Write the listing out again word for word. Pictures do not belong in the copy.

---- STORED DATA

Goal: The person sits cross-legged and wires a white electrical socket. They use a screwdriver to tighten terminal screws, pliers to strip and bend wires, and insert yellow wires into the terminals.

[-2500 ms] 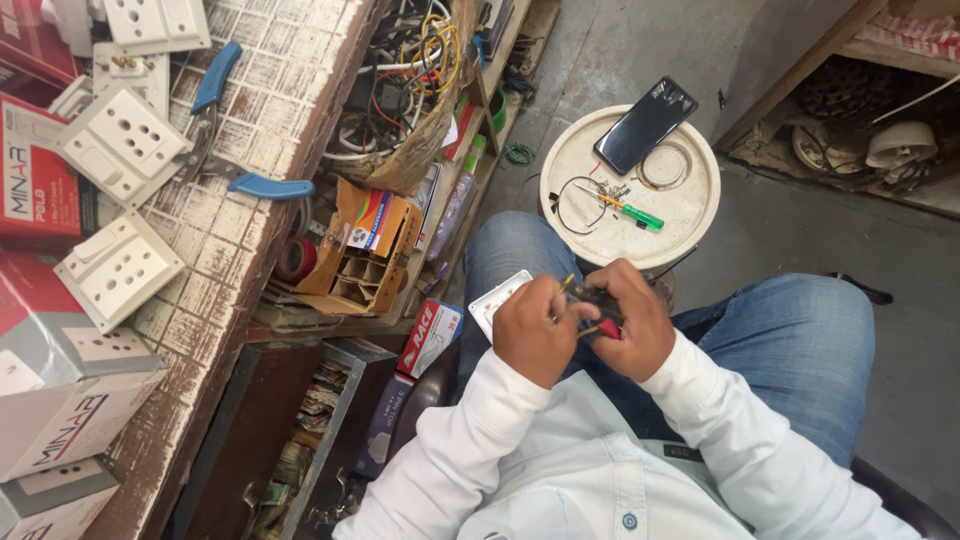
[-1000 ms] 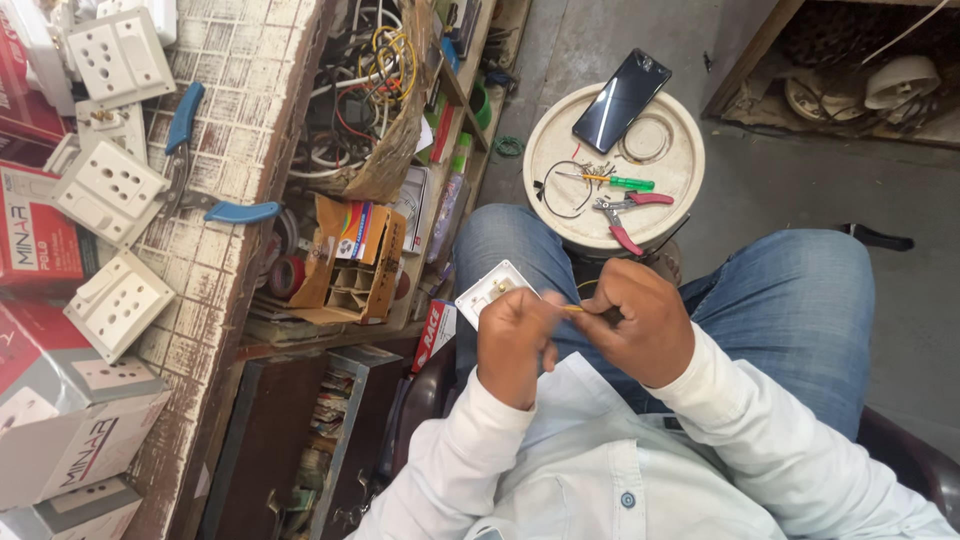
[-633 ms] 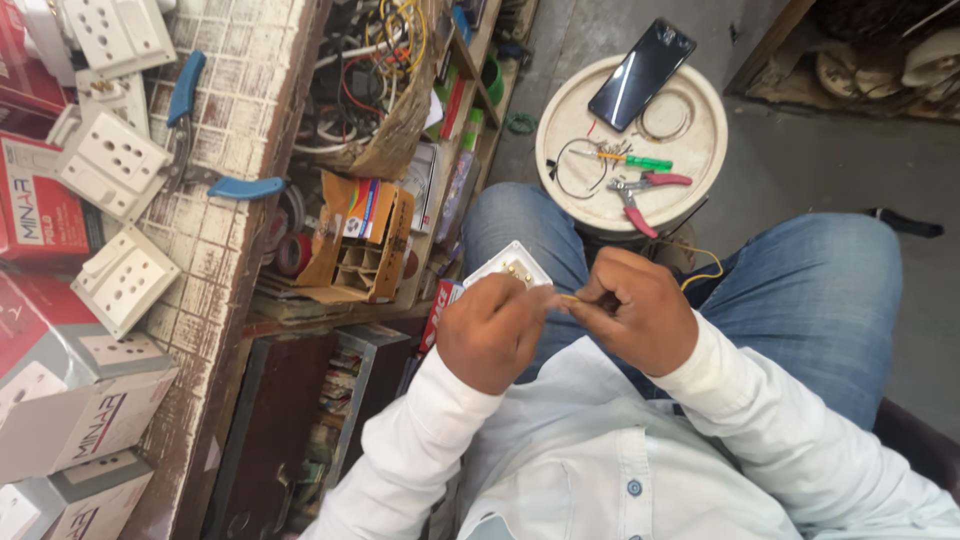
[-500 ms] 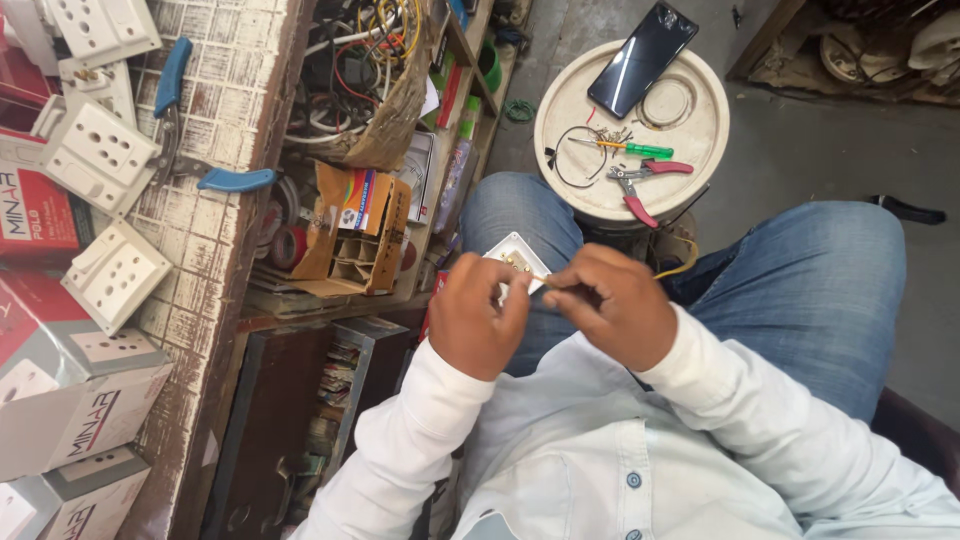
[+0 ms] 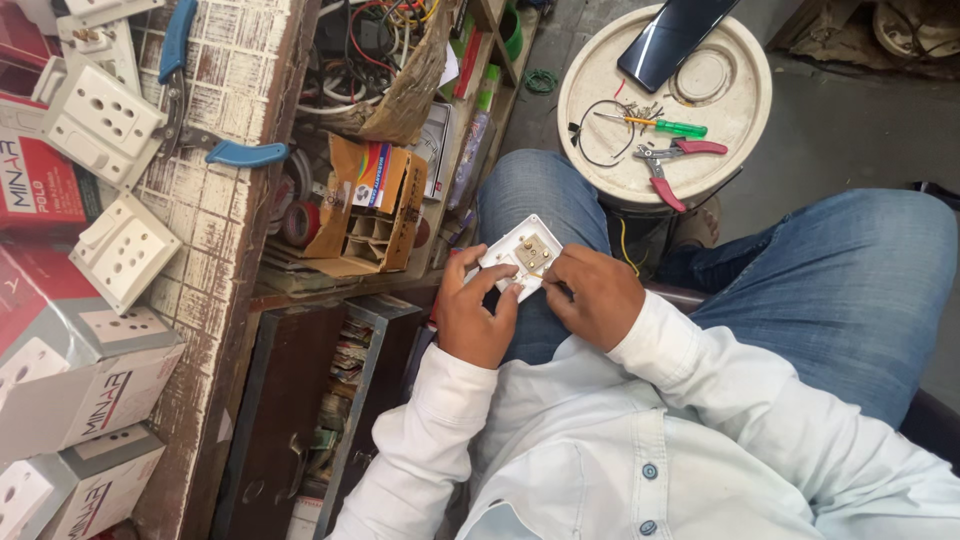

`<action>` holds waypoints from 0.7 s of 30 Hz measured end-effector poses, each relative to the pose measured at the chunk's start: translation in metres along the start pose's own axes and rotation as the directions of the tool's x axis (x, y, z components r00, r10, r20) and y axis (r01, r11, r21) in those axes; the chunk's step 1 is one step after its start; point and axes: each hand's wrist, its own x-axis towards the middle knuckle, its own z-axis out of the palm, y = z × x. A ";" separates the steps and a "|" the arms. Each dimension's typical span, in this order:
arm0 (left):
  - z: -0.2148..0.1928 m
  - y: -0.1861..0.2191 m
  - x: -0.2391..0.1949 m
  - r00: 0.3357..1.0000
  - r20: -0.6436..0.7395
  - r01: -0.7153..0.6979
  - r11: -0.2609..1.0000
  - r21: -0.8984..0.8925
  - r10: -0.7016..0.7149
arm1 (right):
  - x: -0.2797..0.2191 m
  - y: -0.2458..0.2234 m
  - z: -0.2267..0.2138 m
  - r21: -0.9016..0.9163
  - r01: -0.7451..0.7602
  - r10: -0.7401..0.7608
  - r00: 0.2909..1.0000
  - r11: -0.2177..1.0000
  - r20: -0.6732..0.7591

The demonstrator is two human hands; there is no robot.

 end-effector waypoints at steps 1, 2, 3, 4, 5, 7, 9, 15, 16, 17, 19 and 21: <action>0.001 -0.001 0.000 1.000 -0.002 -0.001 1.000 0.007 0.001 | 0.001 0.000 -0.001 -0.009 -0.007 0.008 1.000 1.000 0.009; 0.003 -0.001 0.000 1.000 -0.004 -0.002 1.000 0.013 0.002 | 0.002 0.000 -0.002 -0.017 -0.015 0.015 1.000 1.000 0.017; 0.003 -0.002 -0.001 1.000 -0.006 -0.001 1.000 0.021 0.001 | 0.003 0.000 -0.003 -0.024 -0.022 0.023 0.999 0.999 0.027; 0.004 -0.001 -0.001 1.000 -0.013 0.018 1.000 0.017 -0.017 | 0.004 0.000 -0.004 -0.032 -0.033 0.034 0.998 0.999 0.044; 0.006 -0.001 -0.001 0.999 -0.021 0.033 0.999 0.013 -0.033 | 0.005 0.001 -0.005 -0.040 -0.043 0.045 0.997 0.998 0.057; 0.009 0.001 0.000 0.999 -0.039 0.026 1.000 0.015 -0.025 | 0.007 0.003 -0.007 -0.042 -0.053 0.056 0.996 0.998 0.072; 0.011 0.002 -0.001 0.998 -0.057 -0.017 0.999 0.027 0.019 | 0.008 0.005 -0.009 -0.029 -0.059 0.061 0.995 0.998 0.076; 0.019 0.008 -0.002 0.995 -0.063 -0.070 0.995 0.070 0.075 | 0.010 0.008 -0.010 -0.005 -0.084 0.084 0.994 0.996 0.065; 0.019 0.009 -0.002 0.996 -0.061 -0.057 0.998 0.037 0.059 | 0.010 0.007 -0.010 -0.012 -0.076 0.077 0.995 0.997 0.057; 0.018 0.009 -0.002 0.997 -0.057 -0.042 0.999 0.005 0.043 | 0.008 0.006 -0.010 -0.019 -0.069 0.070 0.996 0.997 0.051; 0.016 0.010 -0.004 0.998 -0.042 -0.037 0.999 -0.032 0.036 | 0.007 0.006 -0.011 -0.016 -0.067 0.068 0.997 0.998 0.049; 0.014 0.009 -0.007 0.998 -0.019 -0.055 0.998 -0.041 0.054 | 0.005 0.007 -0.011 0.008 -0.077 0.077 0.995 0.997 0.059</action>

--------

ANSWER SECTION -
Goal: The person sits cross-legged and wires a white electrical socket. They use a screwdriver to tighten terminal screws, pliers to strip and bend wires, and insert yellow wires into the terminals.

[-2500 ms] 
[-1000 ms] 
[-633 ms] 
[-500 ms] 
[+0 ms] 

`<action>` holds waypoints from 0.7 s of 30 Hz measured end-effector poses, each relative to the pose measured at the chunk's start: translation in metres along the start pose's own axes and rotation as the directions of the tool's x axis (x, y, z components r00, r10, r20) and y axis (r01, r11, r21) in those axes; the chunk's step 1 is one step after its start; point and axes: each hand's wrist, its own x-axis towards the middle knuckle, its own z-axis out of the palm, y = z × x. A ";" separates the steps and a "|" the arms. Each dimension's typical span, in this order:
arm0 (left):
  - z: -0.2148..0.1928 m
  - y: -0.1861..0.2191 m
  - x: -0.2391..0.1949 m
  - r00: 0.3357..1.0000
  - r20: -0.6436..0.7395
  - r01: -0.7153..0.6979
  - r11: -0.2609..1.0000
  - r21: -0.8984..0.8925
  - r10: -0.7016..0.7149
arm1 (right):
  - x: -0.2797..0.2191 m
  - y: -0.2458..0.2234 m
  - z: -0.2267..0.2138 m
  - r21: -0.9016..0.9163
  - r01: -0.7451..0.7602
  - r10: -0.7401..0.7608
  - r00: 0.2909..1.0000
  - r11: -0.2177..1.0000
  - r20: -0.6732..0.7591

The demonstrator is two human hands; there is no robot.

 end-effector waypoints at steps 1, 2, 3, 4, 5, 7, 9, 15, 16, 17, 19 and 21: <action>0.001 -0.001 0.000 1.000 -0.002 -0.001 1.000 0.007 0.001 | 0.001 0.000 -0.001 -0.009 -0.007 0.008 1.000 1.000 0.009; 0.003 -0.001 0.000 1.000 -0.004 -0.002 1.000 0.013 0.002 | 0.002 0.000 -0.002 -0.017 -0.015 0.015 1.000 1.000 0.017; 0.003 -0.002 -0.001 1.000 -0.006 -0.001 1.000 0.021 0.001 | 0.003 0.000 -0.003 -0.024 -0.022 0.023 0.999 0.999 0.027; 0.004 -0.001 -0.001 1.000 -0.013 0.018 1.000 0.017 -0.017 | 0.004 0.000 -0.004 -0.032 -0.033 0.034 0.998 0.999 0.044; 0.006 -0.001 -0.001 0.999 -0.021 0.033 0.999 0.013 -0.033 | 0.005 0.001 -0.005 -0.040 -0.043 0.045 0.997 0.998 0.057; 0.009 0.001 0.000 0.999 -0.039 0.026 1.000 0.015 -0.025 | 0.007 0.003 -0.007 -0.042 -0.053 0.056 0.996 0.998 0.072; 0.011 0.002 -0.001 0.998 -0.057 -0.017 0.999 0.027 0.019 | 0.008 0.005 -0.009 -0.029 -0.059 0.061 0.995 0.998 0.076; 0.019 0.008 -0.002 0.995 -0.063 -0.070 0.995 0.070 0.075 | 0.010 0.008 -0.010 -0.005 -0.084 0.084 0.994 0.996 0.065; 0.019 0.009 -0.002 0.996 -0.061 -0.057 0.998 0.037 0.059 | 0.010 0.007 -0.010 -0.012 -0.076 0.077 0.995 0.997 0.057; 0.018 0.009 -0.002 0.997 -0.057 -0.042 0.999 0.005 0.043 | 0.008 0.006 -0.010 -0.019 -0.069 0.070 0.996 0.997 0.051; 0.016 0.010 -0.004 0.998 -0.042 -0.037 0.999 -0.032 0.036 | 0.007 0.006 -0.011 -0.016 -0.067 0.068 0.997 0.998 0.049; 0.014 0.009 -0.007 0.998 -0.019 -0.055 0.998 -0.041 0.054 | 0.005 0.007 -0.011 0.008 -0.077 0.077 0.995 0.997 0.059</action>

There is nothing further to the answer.